==== DATASET CONTENT
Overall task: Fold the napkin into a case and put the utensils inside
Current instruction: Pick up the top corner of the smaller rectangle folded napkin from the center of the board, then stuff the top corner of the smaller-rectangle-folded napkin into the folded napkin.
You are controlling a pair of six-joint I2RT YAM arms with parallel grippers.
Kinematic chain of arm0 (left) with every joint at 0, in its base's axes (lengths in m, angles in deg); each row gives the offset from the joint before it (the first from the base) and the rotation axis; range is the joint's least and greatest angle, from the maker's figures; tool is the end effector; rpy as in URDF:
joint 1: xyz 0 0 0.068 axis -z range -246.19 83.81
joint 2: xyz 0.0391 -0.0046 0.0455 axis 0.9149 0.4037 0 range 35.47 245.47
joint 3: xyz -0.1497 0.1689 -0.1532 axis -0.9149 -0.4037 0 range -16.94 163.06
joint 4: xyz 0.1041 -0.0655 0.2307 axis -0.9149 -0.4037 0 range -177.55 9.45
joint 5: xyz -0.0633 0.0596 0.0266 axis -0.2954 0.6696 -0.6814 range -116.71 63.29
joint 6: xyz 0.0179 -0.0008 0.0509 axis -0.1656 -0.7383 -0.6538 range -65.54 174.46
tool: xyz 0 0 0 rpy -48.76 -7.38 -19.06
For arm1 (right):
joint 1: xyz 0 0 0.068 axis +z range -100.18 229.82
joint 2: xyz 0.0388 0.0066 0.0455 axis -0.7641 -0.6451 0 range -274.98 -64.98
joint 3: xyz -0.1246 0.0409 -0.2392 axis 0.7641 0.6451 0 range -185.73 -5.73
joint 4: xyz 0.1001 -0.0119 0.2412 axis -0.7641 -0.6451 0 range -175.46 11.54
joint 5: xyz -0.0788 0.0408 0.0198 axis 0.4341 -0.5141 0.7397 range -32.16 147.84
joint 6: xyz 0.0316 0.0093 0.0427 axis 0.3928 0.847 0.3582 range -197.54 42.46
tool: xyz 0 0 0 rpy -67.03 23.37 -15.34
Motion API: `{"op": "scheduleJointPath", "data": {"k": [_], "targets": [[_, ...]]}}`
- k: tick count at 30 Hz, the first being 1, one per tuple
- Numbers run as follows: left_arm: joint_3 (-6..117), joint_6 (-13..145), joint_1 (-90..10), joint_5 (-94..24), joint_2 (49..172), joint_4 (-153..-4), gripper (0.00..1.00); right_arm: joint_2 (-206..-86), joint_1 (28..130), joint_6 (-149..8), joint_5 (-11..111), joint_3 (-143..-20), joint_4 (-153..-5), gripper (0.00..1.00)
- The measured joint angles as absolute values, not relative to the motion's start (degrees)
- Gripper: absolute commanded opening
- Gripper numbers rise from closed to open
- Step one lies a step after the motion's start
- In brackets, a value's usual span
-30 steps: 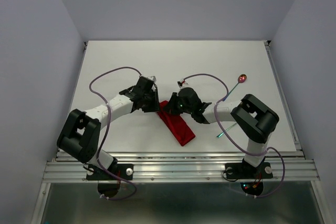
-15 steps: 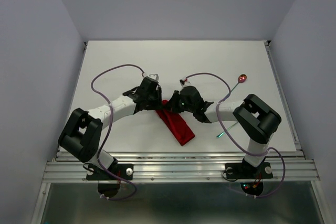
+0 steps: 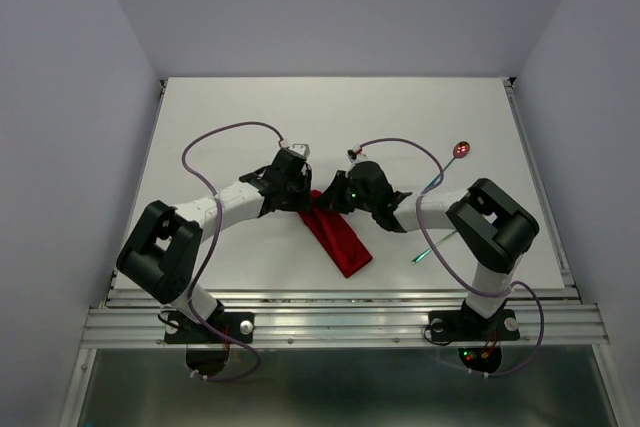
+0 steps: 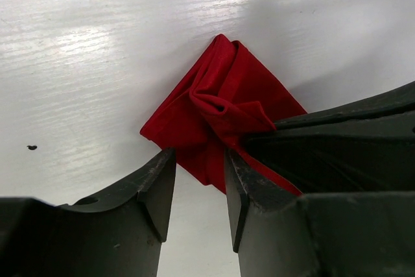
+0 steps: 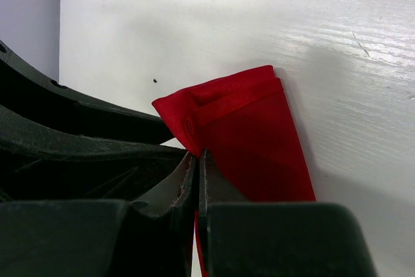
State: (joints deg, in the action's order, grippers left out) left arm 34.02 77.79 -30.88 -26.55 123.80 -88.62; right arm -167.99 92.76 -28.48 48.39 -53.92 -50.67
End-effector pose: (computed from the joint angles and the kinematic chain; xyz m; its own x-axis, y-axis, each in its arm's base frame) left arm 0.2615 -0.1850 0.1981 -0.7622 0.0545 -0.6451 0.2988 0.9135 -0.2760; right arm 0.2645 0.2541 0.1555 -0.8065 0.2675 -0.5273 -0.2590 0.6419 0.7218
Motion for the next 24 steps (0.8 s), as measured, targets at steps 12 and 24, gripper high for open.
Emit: {"op": "scheduleJointPath", "data": {"k": [12,24], "targets": [[34.7,75.6,-28.6,-25.5,129.5,-87.5,0.40,-168.0,91.4,-27.3,45.1,-53.8,-50.5,0.01],[36.4,75.2,-28.3,-22.9,131.2,-87.0,0.28,-168.0,91.0,-27.0,43.8,-53.8,-50.4,0.01]]}}
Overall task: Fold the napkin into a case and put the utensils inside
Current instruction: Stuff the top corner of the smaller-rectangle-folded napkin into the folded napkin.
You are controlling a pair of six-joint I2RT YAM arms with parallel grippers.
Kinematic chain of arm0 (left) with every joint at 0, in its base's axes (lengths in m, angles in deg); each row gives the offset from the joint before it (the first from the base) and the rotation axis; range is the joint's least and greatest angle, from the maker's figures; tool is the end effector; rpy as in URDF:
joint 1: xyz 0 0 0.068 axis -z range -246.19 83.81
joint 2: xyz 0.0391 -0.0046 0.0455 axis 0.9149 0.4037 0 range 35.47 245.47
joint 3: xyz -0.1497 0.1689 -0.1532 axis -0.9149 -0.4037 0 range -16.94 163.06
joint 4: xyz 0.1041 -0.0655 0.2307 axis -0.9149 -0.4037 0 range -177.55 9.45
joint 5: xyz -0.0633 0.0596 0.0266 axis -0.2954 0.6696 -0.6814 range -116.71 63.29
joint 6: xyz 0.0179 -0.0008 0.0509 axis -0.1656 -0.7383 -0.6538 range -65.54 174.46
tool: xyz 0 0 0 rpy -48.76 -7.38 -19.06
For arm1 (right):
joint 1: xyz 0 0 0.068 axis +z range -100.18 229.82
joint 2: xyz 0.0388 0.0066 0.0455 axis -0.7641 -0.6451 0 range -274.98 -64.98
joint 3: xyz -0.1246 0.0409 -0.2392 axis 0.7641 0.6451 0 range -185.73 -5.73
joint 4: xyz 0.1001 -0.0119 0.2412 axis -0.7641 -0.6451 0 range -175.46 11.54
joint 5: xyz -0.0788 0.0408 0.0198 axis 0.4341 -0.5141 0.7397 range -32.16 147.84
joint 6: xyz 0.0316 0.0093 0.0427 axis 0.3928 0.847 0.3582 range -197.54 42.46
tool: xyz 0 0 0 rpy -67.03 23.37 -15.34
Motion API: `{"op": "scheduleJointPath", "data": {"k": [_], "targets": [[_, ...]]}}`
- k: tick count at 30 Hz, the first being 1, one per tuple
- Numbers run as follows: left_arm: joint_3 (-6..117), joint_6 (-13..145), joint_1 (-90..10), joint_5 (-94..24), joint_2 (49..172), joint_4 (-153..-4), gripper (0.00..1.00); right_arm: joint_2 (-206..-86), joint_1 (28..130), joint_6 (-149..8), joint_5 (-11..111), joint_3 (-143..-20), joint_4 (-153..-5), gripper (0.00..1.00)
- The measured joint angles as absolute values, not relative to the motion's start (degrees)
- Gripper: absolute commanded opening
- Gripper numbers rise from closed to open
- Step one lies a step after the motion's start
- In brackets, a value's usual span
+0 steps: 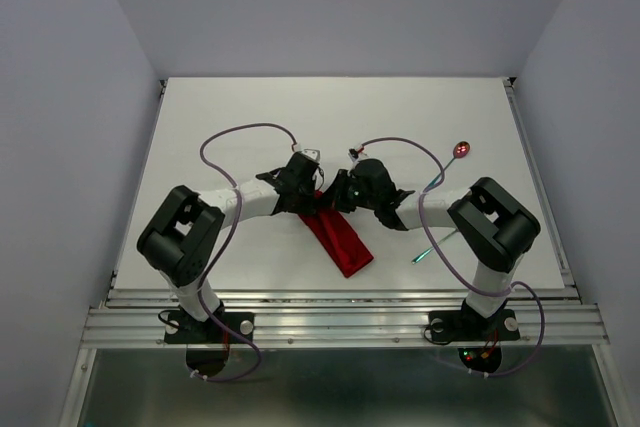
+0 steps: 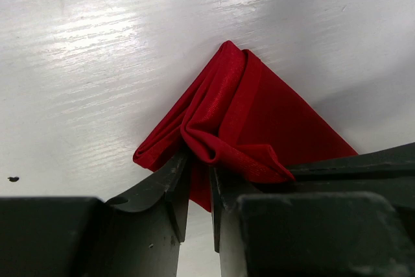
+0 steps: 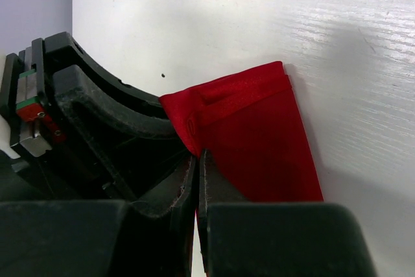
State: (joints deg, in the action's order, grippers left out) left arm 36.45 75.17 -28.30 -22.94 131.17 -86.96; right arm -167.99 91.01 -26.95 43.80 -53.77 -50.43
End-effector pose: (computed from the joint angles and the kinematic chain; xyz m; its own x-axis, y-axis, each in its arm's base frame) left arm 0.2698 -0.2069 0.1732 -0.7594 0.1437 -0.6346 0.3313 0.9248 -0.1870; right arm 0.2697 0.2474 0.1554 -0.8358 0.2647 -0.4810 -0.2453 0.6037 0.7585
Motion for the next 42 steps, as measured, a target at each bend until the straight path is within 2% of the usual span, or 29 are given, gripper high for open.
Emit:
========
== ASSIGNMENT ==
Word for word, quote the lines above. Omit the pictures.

== RESULT ==
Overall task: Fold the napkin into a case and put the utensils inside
Current instruction: Pick up the top corner of the smaller rectangle folded napkin from the center of the board, then stuff the top corner of the smaller-rectangle-folded napkin into the folded napkin.
You are controlling a pair of six-joint I2RT YAM arms with parallel grippers.
Kinematic chain of arm0 (left) with every joint at 0, in its base's axes (lengths in m, angles in deg); each row gives the offset from the joint before it (the first from the base) and the rotation axis; range is the joint's least and greatest angle, from the maker's figures; tool is the end effector; rpy as in URDF:
joint 1: xyz 0 0 0.068 axis -z range -246.19 83.81
joint 2: xyz 0.0391 -0.0046 0.0455 axis 0.9149 0.4037 0 range 35.47 245.47
joint 3: xyz -0.1497 0.1689 -0.1532 axis -0.9149 -0.4037 0 range -16.94 163.06
joint 4: xyz 0.1041 -0.0655 0.2307 axis -0.9149 -0.4037 0 range -177.55 9.45
joint 5: xyz -0.0633 0.0596 0.0266 axis -0.2954 0.6696 -0.6814 range -116.71 63.29
joint 6: xyz 0.0179 -0.0008 0.0509 axis -0.1656 -0.7383 -0.6538 range -65.54 174.46
tool: xyz 0 0 0 rpy -48.76 -7.38 -19.06
For arm1 (right):
joint 1: xyz 0 0 0.068 axis +z range -100.18 229.82
joint 2: xyz 0.0388 0.0066 0.0455 axis -0.7641 -0.6451 0 range -274.98 -64.98
joint 3: xyz -0.1246 0.0409 -0.2392 axis 0.7641 0.6451 0 range -185.73 -5.73
joint 4: xyz 0.1001 -0.0119 0.2412 axis -0.7641 -0.6451 0 range -175.46 11.54
joint 5: xyz -0.0788 0.0408 0.0198 axis 0.4341 -0.5141 0.7397 range -32.16 147.84
joint 6: xyz 0.0316 0.0093 0.0427 axis 0.3928 0.847 0.3582 range -197.54 42.46
tool: xyz 0 0 0 rpy -67.03 23.37 -15.34
Motion API: `{"op": "scheduleJointPath", "data": {"k": [_], "targets": [[_, ...]]}}`
- k: tick count at 30 Hz, the first being 1, one per tuple
- Numbers run as follows: left_arm: joint_3 (-6..117), joint_6 (-13..145), joint_1 (-90..10), joint_5 (-94..24), joint_2 (49..172), joint_4 (-153..-4), gripper (0.00..1.00); right_arm: joint_2 (-206..-86), joint_1 (28..130), joint_6 (-149..8), joint_5 (-11..111), joint_3 (-143..-20), joint_4 (-153..-5), gripper (0.00..1.00)
- The measured joint angles as absolute values, not relative to the motion's start (degrees)
- Gripper: absolute commanded opening
- Gripper numbers rise from closed to open
- Step one lies a step after the motion's start
- In brackets, a value's usual span
-30 steps: 
-15 steps: 
+0 steps: 
+0 steps: 
+0 steps: 
State: (joints deg, in the action's order, grippers left out) left arm 34.02 77.79 -30.88 -26.55 123.80 -88.62; right arm -167.99 92.76 -28.48 48.39 -53.92 -50.67
End-effector pose: (computed from the joint angles and the kinematic chain; xyz m; its own x-axis, y-axis, each in its arm's base frame) left arm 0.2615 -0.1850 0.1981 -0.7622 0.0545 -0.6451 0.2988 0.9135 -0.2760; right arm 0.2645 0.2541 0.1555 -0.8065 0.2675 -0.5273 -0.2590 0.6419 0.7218
Motion for the next 24 steps (0.8 s), as measured, targets at steps 12 and 24, gripper high for open.
Emit: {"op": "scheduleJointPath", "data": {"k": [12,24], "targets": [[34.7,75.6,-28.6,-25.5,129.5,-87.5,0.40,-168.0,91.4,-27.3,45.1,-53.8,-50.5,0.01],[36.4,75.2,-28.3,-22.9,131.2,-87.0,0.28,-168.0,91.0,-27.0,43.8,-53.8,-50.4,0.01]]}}
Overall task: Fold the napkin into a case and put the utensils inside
Current instruction: Stuff the top corner of the smaller-rectangle-folded napkin into the folded napkin.
You are controlling a pair of six-joint I2RT YAM arms with parallel grippers.
Kinematic chain of arm0 (left) with every joint at 0, in its base's axes (lengths in m, angles in deg); each row gives the offset from the joint before it (the first from the base) and the rotation axis; range is the joint's least and greatest angle, from the maker's figures; tool is the end effector; rpy as in URDF:
joint 1: xyz 0 0 0.068 axis -z range -246.19 83.81
joint 2: xyz 0.0391 -0.0046 0.0455 axis 0.9149 0.4037 0 range 35.47 245.47
joint 3: xyz -0.1497 0.1689 -0.1532 axis -0.9149 -0.4037 0 range -16.94 163.06
joint 4: xyz 0.1041 -0.0655 0.2307 axis -0.9149 -0.4037 0 range -177.55 9.45
joint 5: xyz -0.0633 0.0596 0.0266 axis -0.2954 0.6696 -0.6814 range -116.71 63.29
joint 6: xyz 0.0179 -0.0008 0.0509 axis -0.1656 -0.7383 -0.6538 range -65.54 174.46
tool: xyz 0 0 0 rpy -48.76 -7.38 -19.06
For arm1 (right):
joint 1: xyz 0 0 0.068 axis +z range -100.18 229.82
joint 2: xyz 0.0388 0.0066 0.0455 axis -0.7641 -0.6451 0 range -274.98 -64.98
joint 3: xyz -0.1246 0.0409 -0.2392 axis 0.7641 0.6451 0 range -185.73 -5.73
joint 4: xyz 0.1001 -0.0119 0.2412 axis -0.7641 -0.6451 0 range -175.46 11.54
joint 5: xyz -0.0788 0.0408 0.0198 axis 0.4341 -0.5141 0.7397 range -32.16 147.84
joint 6: xyz 0.0316 0.0093 0.0427 axis 0.3928 0.847 0.3582 range -197.54 42.46
tool: xyz 0 0 0 rpy -67.03 23.37 -15.34
Motion API: `{"op": "scheduleJointPath", "data": {"k": [_], "targets": [[_, ...]]}}`
- k: tick count at 30 Hz, the first being 1, one per tuple
- Numbers run as follows: left_arm: joint_3 (-6..117), joint_6 (-13..145), joint_1 (-90..10), joint_5 (-94..24), joint_2 (49..172), joint_4 (-153..-4), gripper (0.00..1.00); right_arm: joint_2 (-206..-86), joint_1 (28..130), joint_6 (-149..8), joint_5 (-11..111), joint_3 (-143..-20), joint_4 (-153..-5), gripper (0.00..1.00)
- The measured joint angles as absolute values, not relative to the motion's start (degrees)
- Gripper: absolute commanded opening
- Gripper numbers rise from closed to open
- Step one lies a step after the motion's start
- In brackets, a value's usual span
+0 steps: 
+0 steps: 
+0 steps: 
State: (joints deg, in the action's order, grippers left out) left arm 36.45 75.17 -28.30 -22.94 131.17 -86.96; right arm -167.99 91.01 -26.95 43.80 -53.77 -50.43
End-effector pose: (computed from the joint angles and the kinematic chain; xyz m; its own x-axis, y-axis, each in its arm's base frame) left arm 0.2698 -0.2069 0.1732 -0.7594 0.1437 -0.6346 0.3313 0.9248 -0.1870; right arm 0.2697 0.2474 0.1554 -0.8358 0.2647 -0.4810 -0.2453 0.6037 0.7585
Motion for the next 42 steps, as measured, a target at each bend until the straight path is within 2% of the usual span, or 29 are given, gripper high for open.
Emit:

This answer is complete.